Vous êtes ici
Des armes chinoises pour le Zimbabwe
Gérard de Villiers va avoir de quoi écrire un nouveau SAS qui aura comme décor l’Afrique, sa nouvelle donne géopolitique et d’agressifs services secrets chinois. Le régime à bout de souffle de Robert Mugabe (28 ans de règne sans partage mâtiné de marxisme à ses débuts et d’anti-occidentalisme maintenant) n’a pas réussi à terroriser et frauder suffisamment pour remporter les élections de fin mars, mais il se prépare pourtant à durer.
Avant même la publication des résultats des élections législatives, les généraux de la police et de l’armée lançaient un avertissement en faisant savoir qu’ils n’accepteraient pas une victoire de l’opposition. Ensuite Robert Mugabe, qui n’aime pas les formules politiques ambigües, a déclaré qu’il mourrait au pouvoir. Enfin, pour confirmer ses dires, un navire chinois, le « An Yue Jiang », a accosté à Durban, en Afrique du Sud, le 14 avril, avec à son bord une cargaison d’armes à destination de Harare. Comme d’habitude, les autorités sud-africaines ne font pas de commentaires, hormis confirmer la présence de ce navire dans leurs eaux.
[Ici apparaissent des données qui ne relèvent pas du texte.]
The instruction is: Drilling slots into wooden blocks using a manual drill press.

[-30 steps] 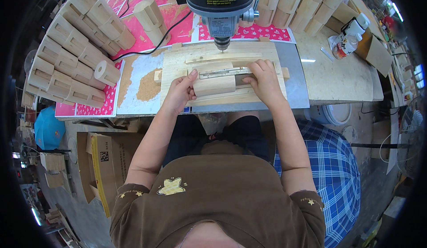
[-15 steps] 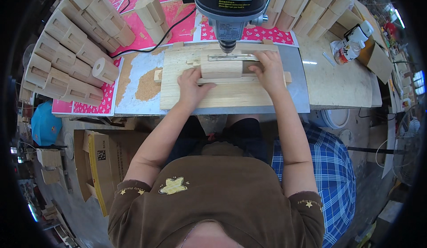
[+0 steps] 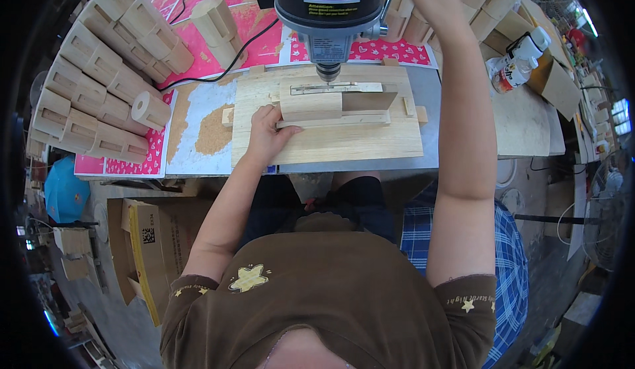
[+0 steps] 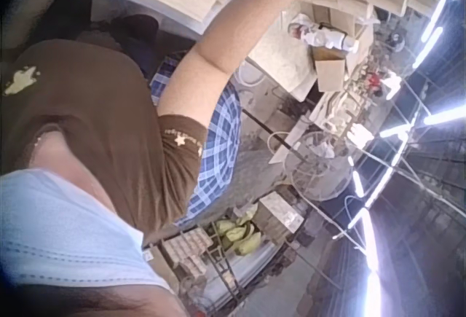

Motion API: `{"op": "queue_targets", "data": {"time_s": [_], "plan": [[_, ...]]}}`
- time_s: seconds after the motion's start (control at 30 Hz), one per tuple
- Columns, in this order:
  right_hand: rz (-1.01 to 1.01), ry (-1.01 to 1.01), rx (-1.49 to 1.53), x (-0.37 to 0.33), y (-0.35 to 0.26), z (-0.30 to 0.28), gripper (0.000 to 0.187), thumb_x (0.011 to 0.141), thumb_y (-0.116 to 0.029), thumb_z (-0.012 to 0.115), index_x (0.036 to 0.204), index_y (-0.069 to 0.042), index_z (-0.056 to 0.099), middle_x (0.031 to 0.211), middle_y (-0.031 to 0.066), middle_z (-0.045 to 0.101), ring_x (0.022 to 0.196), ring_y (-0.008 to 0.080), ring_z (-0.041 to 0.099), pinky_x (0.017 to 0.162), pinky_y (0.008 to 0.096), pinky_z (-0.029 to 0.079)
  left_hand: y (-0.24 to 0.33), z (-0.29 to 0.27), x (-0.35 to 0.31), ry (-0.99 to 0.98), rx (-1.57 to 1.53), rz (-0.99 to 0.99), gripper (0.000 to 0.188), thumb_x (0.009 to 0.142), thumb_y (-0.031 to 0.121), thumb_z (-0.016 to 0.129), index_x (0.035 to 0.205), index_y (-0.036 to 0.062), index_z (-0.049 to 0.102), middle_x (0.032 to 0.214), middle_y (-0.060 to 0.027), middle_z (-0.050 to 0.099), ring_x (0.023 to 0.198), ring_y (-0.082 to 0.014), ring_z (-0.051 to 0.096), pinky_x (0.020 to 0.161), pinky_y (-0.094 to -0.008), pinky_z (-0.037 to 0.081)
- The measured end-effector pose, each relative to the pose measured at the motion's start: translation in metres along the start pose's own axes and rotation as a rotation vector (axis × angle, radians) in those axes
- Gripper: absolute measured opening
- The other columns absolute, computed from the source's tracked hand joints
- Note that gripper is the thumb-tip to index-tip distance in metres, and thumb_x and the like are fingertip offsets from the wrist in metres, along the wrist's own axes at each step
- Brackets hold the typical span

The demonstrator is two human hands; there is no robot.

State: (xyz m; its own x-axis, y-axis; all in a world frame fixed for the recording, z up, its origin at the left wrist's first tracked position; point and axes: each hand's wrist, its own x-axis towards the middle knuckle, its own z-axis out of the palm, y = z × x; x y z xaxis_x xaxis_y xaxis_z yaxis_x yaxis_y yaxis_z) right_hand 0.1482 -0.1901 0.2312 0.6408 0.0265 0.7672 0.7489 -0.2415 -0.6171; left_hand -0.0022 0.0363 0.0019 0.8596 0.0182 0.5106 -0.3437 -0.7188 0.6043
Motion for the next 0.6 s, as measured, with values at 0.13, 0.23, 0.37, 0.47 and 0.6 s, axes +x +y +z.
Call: {"op": "queue_targets", "data": {"time_s": [0.13, 0.23, 0.37, 0.47, 0.6], "plan": [[-0.017, -0.091, -0.299, -0.002, -0.025, 0.001, 0.028, 0.089, -0.025, 0.052, 0.084, 0.002, 0.059, 0.074, 0.0206, 0.058, 0.070, 0.0296, 0.058, 0.065, 0.0345, 0.044, -0.001, -0.002, -0.001, 0.006, -0.004, 0.005, 0.051, 0.054, 0.017, 0.081, 0.102, 0.0084, 0.064, 0.069, -0.0054, 0.055, 0.071, -0.0245, 0.051, 0.066, -0.0359, 0.041], [-0.077, -0.198, -0.498, -0.019, -0.030, -0.027, 0.027, 0.092, -0.024, 0.051, 0.086, 0.002, 0.058, 0.071, 0.0055, 0.054, 0.069, 0.0113, 0.050, 0.063, 0.0248, 0.041, -0.005, -0.001, -0.001, -0.025, 0.024, 0.014, 0.061, 0.051, 0.020, 0.081, 0.108, 0.0079, 0.062, 0.069, -0.0042, 0.054, 0.070, -0.0248, 0.052, 0.067, -0.0370, 0.040], [-0.107, -0.142, -0.422, -0.078, -0.049, -0.035, 0.016, 0.085, -0.013, 0.058, 0.075, -0.001, 0.058, 0.058, 0.0110, 0.051, 0.050, 0.0222, 0.053, 0.048, 0.0322, 0.039, -0.004, -0.001, -0.001, -0.032, 0.015, 0.016, 0.060, 0.052, 0.019, 0.081, 0.108, 0.0077, 0.062, 0.069, -0.0042, 0.054, 0.070, -0.0247, 0.052, 0.067, -0.0370, 0.040], [-0.086, -0.110, -0.375, -0.122, -0.046, -0.029, 0.012, 0.085, -0.011, 0.056, 0.077, -0.002, 0.060, 0.061, 0.0108, 0.053, 0.052, 0.0230, 0.053, 0.050, 0.0312, 0.039, -0.005, 0.000, 0.000, -0.039, 0.014, 0.009, 0.060, 0.052, 0.018, 0.081, 0.108, 0.0076, 0.062, 0.069, -0.0042, 0.053, 0.070, -0.0245, 0.051, 0.066, -0.0370, 0.040], [-0.103, -0.105, -0.353, -0.168, 0.003, -0.013, 0.008, 0.083, -0.008, 0.057, 0.083, -0.002, 0.063, 0.065, 0.0077, 0.055, 0.059, 0.0229, 0.053, 0.062, 0.0329, 0.039, -0.002, 0.000, 0.001, -0.035, 0.022, 0.002, 0.060, 0.052, 0.018, 0.081, 0.108, 0.0072, 0.062, 0.070, -0.0041, 0.053, 0.070, -0.0241, 0.051, 0.066, -0.0367, 0.040]]}}
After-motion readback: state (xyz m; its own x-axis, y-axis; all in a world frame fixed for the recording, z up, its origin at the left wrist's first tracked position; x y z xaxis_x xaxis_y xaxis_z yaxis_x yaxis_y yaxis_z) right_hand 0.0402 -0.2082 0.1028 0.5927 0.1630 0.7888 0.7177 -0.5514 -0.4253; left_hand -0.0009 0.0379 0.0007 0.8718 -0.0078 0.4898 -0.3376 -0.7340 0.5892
La Chine fournit des armes aux dictateurs africains
Après avoir escamoté les résultats défavorables des élections présidentielles, la dictature de Robert Mugabe se prépare donc à une épreuve de force avec la rue acquise à l’opposition, grâce au soutien matériel non plus de l’URSS comme à l’époque de la Guerre Froide mais de la Chine. Après le Soudan et l’Angola, la Chine s’est rapproché du Zimbabwe au fur et à mesure que ce pays s’enfonçait dans une crise économique et politique profonde. Beijing est devenue en quelques années le premier partenaire commercial du Zimbabwe (on y exporte même de la viande au moment où le pays est en disette permanente), le seul investisseur et le premier fournisseur d’armes de l’armée zimbabwéenne dans le cadre de la Look East Policy de Robert Mugabe.
En Afrique, les deux principaux Etats criminels (le Soudan et le Zimbabwe) savent qu’ils peuvent compter sur le gouvernement chinois qui satisfait d’un seul coup ses intérêts économiques (accéder aux ressources naturelles nécessaires à son marché) et ses intérêts politiques (se poser en défenseur/aideur du Sud face aux conditionnalités scandaleuses – droits de l’Homme, démocratie, bonne gouvernance - du Nord).
En pleine polémique des J.O., Beijing n’en continue pas moins à collectionner les dictateurs africains et à leur expédier des armes pour pérenniser leurs régimes de terreur… Ceci pour rappeler aux activistes des droits de l’Homme que le Tibet n’est pas la seule victime actuelle de la politique chinoise.